__Activity__
When you have gone through the records below, state only how many lines include the word "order".

***

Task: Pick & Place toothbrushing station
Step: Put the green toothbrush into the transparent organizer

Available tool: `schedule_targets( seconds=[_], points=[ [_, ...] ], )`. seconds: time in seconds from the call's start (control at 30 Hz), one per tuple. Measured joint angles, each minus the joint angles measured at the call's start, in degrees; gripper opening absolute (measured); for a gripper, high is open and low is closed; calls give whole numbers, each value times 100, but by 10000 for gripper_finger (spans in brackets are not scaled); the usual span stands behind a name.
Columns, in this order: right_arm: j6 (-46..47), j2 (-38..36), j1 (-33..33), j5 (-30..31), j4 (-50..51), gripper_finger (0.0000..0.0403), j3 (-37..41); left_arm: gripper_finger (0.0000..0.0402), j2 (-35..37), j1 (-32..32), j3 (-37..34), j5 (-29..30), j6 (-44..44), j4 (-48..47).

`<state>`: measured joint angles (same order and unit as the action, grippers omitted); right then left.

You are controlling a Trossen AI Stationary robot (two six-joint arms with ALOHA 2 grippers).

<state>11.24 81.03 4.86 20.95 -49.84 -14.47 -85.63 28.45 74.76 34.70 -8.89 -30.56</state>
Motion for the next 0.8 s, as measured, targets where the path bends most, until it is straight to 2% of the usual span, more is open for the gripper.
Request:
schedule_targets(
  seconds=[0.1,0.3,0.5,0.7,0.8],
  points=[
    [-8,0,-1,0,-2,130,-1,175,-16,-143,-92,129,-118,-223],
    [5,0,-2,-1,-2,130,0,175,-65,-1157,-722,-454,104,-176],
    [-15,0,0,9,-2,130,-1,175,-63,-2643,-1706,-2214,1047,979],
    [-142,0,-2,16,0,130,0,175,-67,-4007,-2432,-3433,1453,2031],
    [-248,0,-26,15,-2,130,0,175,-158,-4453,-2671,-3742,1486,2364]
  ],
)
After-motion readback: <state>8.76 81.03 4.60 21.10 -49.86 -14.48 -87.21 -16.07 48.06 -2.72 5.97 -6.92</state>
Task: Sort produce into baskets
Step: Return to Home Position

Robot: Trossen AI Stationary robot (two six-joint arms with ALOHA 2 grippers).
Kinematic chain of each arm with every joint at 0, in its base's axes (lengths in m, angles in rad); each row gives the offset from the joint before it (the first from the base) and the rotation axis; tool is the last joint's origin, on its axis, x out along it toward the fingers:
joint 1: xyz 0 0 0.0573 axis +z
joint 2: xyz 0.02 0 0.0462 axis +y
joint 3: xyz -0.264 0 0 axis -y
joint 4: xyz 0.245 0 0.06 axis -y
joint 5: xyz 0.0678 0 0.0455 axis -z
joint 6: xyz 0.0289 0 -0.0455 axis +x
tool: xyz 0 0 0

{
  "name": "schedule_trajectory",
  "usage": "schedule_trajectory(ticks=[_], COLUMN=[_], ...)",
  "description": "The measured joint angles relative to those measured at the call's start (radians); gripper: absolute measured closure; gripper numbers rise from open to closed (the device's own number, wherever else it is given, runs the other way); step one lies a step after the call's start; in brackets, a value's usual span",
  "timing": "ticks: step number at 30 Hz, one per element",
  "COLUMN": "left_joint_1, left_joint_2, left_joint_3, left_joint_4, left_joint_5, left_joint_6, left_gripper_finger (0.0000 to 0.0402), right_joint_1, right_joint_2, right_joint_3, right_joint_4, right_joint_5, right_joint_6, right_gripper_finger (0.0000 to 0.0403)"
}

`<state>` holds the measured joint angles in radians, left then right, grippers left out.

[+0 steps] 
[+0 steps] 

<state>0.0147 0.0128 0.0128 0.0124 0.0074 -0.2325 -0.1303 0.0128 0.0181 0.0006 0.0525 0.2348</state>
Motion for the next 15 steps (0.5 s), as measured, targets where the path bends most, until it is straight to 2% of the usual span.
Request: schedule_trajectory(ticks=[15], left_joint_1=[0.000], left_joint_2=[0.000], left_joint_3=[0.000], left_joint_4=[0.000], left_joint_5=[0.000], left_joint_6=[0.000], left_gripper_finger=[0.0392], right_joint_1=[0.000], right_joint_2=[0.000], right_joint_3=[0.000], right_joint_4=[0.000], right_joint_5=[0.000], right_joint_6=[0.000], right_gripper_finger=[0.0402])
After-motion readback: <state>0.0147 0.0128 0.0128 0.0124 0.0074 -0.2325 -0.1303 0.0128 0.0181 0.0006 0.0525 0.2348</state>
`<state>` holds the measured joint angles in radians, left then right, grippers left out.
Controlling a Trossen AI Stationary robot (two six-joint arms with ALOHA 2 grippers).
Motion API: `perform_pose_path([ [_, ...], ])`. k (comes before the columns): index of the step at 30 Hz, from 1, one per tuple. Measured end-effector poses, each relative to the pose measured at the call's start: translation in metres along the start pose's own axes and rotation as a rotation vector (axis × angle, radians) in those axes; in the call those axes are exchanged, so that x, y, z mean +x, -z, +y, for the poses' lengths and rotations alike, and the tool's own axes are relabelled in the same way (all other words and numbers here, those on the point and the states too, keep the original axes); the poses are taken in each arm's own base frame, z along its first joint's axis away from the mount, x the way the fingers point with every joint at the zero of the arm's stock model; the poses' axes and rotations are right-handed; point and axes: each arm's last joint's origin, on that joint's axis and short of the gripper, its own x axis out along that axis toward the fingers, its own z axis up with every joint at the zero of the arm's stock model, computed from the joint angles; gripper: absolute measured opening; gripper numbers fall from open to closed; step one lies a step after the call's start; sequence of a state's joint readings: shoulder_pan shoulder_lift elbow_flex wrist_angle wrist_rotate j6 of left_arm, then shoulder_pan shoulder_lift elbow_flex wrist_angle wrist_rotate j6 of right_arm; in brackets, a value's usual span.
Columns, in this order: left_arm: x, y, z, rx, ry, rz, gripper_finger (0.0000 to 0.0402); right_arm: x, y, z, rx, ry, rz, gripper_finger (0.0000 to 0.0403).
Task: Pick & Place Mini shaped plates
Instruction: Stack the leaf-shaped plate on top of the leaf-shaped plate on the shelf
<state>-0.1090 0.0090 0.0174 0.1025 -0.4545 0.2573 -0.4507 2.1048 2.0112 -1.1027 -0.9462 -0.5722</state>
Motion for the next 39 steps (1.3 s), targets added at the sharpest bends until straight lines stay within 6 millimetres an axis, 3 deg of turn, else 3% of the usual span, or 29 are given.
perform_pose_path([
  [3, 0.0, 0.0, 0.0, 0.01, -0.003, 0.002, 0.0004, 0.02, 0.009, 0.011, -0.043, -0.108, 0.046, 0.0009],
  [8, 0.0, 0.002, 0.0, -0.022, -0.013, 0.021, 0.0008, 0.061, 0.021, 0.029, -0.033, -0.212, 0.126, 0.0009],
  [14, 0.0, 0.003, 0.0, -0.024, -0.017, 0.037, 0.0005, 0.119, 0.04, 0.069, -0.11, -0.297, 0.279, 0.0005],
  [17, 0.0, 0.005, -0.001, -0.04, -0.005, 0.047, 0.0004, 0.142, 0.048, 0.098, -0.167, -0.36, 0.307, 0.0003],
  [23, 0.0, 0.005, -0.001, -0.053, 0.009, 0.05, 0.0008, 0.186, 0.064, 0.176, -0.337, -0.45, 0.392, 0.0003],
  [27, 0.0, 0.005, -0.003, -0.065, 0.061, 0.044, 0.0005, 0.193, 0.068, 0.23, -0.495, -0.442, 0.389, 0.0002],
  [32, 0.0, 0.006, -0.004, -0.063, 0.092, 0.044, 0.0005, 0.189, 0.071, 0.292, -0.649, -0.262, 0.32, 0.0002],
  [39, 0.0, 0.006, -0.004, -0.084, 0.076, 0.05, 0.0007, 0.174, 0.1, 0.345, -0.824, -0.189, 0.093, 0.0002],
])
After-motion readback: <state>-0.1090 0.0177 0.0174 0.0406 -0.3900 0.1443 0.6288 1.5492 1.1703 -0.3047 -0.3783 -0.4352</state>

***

__Solution to this task__
3